The poignancy of “To All the Boys I’ve Loved Before” is that it does not just provide the feel-good content of a typical rom-com. Rather, this film illuminates the importance of sensitivity, passion, and what it truly means to care — for people of all genders. Peter isn’t afraid of opening up and revealing his raw, real self, and he unabashedly does so throughout the movie — it is his vulnerability that helps Laura Jean grow.

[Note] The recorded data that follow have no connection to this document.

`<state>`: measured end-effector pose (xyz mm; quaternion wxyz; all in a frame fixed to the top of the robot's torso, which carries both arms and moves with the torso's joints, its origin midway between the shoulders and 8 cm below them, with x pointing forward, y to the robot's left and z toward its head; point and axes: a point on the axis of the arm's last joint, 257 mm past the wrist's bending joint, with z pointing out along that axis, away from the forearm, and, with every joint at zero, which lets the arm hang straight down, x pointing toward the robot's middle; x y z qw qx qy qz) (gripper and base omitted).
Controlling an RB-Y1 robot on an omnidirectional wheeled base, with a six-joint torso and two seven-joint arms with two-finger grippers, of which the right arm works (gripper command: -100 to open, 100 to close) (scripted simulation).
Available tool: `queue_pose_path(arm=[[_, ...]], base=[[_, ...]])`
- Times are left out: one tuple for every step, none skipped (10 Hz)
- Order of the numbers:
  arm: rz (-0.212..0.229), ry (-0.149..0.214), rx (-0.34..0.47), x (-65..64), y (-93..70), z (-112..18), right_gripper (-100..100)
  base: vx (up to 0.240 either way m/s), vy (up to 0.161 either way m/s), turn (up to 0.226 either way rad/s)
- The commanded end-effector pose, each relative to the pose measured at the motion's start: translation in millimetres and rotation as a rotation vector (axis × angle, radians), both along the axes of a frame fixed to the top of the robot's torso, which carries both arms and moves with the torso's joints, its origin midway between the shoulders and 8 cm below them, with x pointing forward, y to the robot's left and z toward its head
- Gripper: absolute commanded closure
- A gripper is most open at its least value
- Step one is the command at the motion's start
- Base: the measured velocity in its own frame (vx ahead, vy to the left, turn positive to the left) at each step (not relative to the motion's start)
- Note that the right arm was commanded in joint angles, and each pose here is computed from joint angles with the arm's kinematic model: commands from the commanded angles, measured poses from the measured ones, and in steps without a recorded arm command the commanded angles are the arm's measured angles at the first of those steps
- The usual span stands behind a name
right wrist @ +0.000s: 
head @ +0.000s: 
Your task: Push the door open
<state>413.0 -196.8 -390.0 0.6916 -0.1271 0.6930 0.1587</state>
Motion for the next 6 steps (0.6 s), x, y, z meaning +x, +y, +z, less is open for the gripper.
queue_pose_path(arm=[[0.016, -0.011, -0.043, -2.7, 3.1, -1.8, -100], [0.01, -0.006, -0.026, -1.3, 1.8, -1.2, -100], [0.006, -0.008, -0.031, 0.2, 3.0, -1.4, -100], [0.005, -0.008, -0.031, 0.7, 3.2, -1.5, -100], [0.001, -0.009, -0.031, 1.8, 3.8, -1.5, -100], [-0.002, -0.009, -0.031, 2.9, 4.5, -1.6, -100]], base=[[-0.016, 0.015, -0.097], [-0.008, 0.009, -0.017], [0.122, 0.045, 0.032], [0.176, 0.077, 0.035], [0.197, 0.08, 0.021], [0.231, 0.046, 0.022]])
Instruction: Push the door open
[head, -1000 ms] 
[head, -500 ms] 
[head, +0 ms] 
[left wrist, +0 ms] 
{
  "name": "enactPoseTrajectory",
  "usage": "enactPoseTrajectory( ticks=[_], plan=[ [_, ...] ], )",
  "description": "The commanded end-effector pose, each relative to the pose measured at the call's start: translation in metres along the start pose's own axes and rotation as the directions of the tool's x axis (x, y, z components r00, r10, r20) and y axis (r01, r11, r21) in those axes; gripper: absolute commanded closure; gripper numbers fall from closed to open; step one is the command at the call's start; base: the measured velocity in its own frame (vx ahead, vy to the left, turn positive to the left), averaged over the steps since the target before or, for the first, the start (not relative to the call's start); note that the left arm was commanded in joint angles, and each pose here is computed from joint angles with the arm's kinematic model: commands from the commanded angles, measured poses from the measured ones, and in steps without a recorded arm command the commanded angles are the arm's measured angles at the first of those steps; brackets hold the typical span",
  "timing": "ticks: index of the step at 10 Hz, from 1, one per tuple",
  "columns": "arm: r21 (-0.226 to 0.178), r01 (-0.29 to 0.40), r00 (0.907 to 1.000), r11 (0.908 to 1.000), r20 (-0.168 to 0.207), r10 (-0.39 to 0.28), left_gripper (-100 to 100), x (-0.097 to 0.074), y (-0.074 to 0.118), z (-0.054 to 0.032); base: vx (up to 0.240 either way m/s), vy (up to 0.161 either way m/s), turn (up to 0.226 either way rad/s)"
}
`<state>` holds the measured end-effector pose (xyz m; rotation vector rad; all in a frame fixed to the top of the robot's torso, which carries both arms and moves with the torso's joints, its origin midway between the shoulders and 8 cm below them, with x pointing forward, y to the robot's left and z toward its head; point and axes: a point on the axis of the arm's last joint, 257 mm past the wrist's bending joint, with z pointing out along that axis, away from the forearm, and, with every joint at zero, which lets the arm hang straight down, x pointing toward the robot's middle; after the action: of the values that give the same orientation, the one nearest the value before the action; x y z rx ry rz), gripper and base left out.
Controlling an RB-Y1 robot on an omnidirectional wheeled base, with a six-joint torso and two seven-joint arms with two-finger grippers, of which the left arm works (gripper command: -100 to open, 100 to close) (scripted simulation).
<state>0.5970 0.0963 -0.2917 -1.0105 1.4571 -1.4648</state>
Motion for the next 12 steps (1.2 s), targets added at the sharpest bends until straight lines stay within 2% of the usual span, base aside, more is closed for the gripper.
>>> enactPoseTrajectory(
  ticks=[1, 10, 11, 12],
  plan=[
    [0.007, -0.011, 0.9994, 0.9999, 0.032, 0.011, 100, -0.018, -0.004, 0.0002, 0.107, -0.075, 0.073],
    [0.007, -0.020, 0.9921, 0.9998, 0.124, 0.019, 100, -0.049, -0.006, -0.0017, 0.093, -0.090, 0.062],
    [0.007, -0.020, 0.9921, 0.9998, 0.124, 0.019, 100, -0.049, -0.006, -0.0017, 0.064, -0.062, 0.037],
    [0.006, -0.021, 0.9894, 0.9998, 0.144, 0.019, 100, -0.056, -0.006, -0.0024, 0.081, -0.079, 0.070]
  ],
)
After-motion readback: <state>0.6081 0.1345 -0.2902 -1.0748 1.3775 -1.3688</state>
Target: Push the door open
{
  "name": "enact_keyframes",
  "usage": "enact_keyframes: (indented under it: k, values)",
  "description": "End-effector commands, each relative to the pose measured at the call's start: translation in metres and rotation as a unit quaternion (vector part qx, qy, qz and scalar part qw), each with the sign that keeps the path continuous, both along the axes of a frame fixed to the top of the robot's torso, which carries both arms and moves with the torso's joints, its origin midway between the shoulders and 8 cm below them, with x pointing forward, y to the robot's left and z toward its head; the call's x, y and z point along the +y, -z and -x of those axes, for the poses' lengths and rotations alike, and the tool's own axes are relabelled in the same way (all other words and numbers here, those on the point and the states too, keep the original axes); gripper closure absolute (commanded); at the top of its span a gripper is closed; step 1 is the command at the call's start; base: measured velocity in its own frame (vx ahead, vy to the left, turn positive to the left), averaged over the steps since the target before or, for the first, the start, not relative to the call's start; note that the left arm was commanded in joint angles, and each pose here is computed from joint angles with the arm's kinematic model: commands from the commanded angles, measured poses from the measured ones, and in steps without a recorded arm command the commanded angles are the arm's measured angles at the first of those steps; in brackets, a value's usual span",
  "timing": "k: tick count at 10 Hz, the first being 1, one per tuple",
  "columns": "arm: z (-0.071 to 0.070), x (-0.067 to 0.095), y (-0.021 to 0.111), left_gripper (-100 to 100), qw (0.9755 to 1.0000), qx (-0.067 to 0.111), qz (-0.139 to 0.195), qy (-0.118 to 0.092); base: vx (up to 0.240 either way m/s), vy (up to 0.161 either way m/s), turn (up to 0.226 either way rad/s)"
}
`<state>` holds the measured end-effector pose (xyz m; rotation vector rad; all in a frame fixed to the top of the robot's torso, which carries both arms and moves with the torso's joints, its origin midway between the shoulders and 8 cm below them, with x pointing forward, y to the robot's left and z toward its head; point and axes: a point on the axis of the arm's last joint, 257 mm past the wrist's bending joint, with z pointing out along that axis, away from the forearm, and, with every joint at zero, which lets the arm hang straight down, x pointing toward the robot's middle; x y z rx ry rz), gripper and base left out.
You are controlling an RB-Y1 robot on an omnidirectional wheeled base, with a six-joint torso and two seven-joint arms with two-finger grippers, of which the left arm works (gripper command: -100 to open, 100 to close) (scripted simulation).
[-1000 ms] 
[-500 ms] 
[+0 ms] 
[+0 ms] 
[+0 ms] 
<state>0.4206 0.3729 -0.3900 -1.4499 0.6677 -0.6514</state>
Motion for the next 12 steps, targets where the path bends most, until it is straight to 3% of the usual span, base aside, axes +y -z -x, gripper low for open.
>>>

The beauty of Peter Kavinsky is not just his sharply defined jawline that we could not help but marvel over here at The Forward; it is his innate warmth and emotional awareness, his decision to allow himself to feel his feelings, that makes him worthy of reverence. Peter Kavinsky is a fictional character, yet the lesson he imparts is real: vulnerability and emotional availability are traits that one should aspire to. We live in a time in which there is heavy emphasis on men being strong, powerful and unbreakable. Men are expected to come across as these virile, untouchable creatures that mask their feelings in a veil of aloof confidence. Emotional delicacy is seen as a sign of weakness in men, and it is imperative for us to shed this false notion because it harms men and women.
Peter Kavinsky and Jacob our forefather are not perfect characters, but they are exceptional male protagonists. They demonstrate that vulnerability is not a deficiency or weakness but, rather, that truly strong men are the ones who accept that their most defined muscle should be their heart.